Top of EXERCISE DATA

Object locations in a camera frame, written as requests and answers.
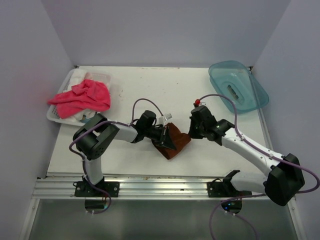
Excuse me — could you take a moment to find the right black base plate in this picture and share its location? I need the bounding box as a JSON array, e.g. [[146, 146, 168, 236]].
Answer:
[[206, 178, 252, 198]]

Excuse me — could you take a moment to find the blue transparent plastic tub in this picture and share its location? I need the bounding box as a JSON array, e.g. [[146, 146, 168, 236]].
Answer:
[[208, 60, 269, 114]]

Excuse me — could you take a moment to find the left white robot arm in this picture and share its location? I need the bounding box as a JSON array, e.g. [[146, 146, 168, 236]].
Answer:
[[71, 110, 177, 197]]

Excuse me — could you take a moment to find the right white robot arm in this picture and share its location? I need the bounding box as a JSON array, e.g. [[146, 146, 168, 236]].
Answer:
[[188, 105, 305, 206]]

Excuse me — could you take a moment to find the purple cable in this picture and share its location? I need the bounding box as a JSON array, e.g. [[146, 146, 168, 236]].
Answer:
[[69, 98, 163, 215], [197, 93, 320, 240]]

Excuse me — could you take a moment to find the aluminium mounting rail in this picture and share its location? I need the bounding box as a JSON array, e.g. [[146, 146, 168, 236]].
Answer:
[[32, 174, 293, 201]]

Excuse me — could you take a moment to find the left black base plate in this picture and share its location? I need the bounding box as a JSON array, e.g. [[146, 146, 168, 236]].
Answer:
[[72, 181, 120, 198]]

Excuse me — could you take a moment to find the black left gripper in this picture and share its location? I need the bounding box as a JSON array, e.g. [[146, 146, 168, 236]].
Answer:
[[144, 124, 176, 150]]

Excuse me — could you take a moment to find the pink towel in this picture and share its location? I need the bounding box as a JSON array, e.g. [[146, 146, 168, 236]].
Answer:
[[48, 79, 111, 119]]

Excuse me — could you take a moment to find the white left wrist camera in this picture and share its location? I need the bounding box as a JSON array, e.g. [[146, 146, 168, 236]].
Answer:
[[157, 113, 172, 126]]

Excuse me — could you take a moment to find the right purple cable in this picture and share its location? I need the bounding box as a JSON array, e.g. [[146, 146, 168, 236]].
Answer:
[[197, 93, 320, 240]]

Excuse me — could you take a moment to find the brown towel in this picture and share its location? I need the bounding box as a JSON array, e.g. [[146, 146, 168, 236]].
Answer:
[[151, 122, 192, 160]]

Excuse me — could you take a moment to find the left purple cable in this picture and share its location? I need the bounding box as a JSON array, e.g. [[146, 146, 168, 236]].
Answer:
[[69, 98, 163, 215]]

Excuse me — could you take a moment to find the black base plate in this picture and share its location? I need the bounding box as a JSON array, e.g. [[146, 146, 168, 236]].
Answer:
[[206, 178, 252, 198], [72, 181, 120, 198]]

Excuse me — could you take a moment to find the white plastic basket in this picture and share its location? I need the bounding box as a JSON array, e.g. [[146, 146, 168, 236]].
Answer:
[[46, 68, 113, 126]]

Bottom of EXERCISE DATA

Across the entries above, find each line with the word "camera" and please copy it out.

◆ **EXERCISE OUTPUT**
Object locations in a camera frame, written as requests and answers.
Excuse me — could you take a moment to find the white left wrist camera in this picture and share its location? I need the bounding box as a JSON array, e.g. [[146, 146, 168, 236]].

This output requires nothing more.